Drugs Addiction
Kensington drug tracks Philadelphia DEA/Twitter

Pictured is the stretch of train tracks in Kensington known as an epicenter of Philadelphia's heroin market. The city and Conrail, the company that owns the tracks, have announced steps to clean and secure the area.

June 15, 2017

Philly, rail company will start cleanup of open-air drug market on train tracks

Philadelphia says it has finally reached an agreement with a railroad company to address a stretch of train tracks used for an open-air drug market.

During a press conference at City Hall, officials announced the terms with Conrail, which owns the tracks, to clean and secure the area of Gurney Street in Kensington known as El Campamiento.

Public health officials said cleanup will begin ASAP, and that outreach and support efforts for those who live on the tracks were increased in May to assist those who were displaced.

Under the agreement, Conrail will, among other things, clear vegetation, pick up needles and support community groups who keep up with the area.

“This is an important milestone in making progress on an intractable societal challenge,” said Jonathan Broder of Conrail.

The city will provide barriers, transport and dispose of trash, remove individuals and provide them necessary services and dismiss pending citations against Conrail.

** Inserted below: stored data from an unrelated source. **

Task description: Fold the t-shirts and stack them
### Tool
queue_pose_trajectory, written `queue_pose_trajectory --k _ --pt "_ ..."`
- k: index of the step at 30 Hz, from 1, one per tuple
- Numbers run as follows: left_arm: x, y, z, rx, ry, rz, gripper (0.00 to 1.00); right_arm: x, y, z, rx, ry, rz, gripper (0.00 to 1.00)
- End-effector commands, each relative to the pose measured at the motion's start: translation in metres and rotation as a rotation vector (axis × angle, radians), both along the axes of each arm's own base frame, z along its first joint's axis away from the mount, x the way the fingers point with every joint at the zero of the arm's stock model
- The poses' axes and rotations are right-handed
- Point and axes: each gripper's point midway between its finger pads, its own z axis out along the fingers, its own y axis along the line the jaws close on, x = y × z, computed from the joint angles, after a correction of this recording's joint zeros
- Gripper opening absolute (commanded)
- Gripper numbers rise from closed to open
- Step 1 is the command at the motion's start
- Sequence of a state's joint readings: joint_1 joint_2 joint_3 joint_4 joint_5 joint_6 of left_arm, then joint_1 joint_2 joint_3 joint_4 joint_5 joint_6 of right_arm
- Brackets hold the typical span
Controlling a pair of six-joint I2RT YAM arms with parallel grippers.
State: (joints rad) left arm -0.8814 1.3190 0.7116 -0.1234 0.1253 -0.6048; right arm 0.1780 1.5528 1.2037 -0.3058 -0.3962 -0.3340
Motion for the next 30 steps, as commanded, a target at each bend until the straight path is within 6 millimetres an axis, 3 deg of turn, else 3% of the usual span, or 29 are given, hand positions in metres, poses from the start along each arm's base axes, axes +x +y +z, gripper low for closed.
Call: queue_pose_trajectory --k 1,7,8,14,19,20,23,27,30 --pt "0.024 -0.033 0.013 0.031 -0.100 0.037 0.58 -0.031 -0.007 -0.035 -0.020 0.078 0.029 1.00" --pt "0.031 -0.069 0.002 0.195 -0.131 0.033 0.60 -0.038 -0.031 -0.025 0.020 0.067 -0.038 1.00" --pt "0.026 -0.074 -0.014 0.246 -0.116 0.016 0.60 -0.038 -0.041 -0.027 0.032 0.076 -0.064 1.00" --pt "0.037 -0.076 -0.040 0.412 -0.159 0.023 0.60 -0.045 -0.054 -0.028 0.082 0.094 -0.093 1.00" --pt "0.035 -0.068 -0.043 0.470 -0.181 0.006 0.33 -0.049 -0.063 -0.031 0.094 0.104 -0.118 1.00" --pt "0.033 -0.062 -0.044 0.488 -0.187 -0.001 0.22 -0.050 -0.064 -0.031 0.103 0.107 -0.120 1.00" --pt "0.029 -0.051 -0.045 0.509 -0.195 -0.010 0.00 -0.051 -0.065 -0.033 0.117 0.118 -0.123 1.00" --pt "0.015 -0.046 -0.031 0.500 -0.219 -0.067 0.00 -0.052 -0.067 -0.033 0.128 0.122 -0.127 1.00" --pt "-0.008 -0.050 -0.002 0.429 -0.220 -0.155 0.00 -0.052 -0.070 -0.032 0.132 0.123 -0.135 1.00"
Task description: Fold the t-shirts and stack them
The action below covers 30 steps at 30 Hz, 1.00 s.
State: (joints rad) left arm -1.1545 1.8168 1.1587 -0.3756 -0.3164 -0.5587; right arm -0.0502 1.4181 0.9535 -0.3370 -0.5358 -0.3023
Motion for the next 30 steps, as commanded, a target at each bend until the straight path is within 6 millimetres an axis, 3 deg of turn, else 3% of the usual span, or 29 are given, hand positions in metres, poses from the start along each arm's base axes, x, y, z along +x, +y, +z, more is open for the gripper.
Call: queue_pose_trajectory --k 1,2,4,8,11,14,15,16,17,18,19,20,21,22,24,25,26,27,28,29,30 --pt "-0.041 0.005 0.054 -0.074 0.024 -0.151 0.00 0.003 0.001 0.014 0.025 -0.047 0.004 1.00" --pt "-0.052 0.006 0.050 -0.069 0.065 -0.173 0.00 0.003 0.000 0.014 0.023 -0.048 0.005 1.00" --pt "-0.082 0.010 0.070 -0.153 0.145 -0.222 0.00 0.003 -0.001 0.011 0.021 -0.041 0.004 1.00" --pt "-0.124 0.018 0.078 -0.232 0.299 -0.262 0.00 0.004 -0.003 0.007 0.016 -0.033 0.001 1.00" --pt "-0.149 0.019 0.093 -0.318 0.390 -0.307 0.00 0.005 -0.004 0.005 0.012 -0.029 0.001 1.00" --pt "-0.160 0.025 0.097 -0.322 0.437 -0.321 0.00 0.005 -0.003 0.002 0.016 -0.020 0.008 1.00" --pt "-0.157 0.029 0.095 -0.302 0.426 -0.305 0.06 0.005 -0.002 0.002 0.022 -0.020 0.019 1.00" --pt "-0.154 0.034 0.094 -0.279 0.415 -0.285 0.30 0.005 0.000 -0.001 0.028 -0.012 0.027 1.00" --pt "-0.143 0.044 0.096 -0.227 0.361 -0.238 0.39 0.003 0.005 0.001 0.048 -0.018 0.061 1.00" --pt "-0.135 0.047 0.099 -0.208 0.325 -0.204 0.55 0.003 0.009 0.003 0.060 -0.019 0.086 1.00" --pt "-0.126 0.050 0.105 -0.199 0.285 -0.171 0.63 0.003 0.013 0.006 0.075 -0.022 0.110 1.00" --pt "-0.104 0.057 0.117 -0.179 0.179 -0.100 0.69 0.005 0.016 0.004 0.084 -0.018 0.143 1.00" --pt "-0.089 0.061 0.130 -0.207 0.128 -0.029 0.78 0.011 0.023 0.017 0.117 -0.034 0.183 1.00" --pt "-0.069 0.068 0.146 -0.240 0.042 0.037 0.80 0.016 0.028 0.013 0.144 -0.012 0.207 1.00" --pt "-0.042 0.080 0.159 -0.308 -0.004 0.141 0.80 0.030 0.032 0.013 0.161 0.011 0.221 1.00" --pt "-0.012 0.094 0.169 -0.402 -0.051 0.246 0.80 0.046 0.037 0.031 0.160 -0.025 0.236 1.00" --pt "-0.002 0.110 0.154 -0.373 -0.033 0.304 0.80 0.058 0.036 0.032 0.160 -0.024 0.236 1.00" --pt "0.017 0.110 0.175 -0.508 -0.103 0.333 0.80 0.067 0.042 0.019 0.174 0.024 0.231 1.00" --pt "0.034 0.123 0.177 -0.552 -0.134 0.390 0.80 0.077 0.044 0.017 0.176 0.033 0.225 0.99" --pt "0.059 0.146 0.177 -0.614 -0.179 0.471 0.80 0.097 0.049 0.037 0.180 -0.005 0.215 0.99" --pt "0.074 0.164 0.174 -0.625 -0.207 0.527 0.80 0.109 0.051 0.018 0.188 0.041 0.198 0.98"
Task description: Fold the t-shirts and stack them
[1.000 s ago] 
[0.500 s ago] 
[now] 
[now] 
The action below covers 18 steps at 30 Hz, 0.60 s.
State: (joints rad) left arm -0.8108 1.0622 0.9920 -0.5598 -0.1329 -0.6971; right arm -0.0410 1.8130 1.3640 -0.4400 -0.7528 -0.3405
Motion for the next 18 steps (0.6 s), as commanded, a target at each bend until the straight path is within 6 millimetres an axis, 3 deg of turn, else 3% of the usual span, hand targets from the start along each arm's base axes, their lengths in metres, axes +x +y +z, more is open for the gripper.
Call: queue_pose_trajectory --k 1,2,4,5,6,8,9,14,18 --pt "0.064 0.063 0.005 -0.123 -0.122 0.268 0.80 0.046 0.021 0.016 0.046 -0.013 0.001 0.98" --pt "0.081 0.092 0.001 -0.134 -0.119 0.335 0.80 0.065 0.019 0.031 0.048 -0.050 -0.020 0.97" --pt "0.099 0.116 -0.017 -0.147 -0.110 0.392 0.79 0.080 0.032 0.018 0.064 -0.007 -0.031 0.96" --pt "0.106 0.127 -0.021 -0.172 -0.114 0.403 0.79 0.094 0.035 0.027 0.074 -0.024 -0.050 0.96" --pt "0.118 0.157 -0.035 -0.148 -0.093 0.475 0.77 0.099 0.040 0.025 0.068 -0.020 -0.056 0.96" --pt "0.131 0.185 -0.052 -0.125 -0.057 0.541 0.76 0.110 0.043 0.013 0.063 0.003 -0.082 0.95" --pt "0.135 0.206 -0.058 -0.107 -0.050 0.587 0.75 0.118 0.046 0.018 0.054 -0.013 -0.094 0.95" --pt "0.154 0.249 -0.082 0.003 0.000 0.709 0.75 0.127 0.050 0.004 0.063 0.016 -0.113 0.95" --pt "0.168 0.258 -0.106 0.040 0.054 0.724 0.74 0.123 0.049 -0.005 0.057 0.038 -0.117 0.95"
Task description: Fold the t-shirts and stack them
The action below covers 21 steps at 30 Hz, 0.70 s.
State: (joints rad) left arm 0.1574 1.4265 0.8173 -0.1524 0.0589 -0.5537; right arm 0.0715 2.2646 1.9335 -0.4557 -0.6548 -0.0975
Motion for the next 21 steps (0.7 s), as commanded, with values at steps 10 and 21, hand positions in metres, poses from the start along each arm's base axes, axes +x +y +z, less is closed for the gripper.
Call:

“While Conrail works to clean, secure and maintain its property, we are going to be focused on helping the individuals who frequent the area along those tracks get into treatment and supportive housing," said Philadelphia Managing Director Mike DiBerardinis.

NonePhiladelphia DEA/Twitter

Pictured is the stretch of train tracks in Kensington known as an epicenter of Philadelphia's heroin market. The city and Conrail, the company that owns the tracks, have announced steps to clean and secure the area.

Three different types of fences will be installed at the tracks in an effort to make the area less attractive for drug activity.

The mile-and-a-half stretch of tracks is a hotbed for heroin use and sales, drawing the attention of the national media and criticism of Conrail and the city for failing to act on an encampment littered with needles and trash.

Last year, 17 people were found dead from overdoses along the corridor, and an additional 29 emergency medical rescues were performed by first responders.

In April, Mayor Jim Kenney gave Conrail an ultimatum, accusing the company of failing to act on "hazardous conditions on its property.”

A community meeting to go over the agreement and next steps will be held June 20 at 5:30 p.m. at the Iglesias del Barrio, 240 E. Cambria St.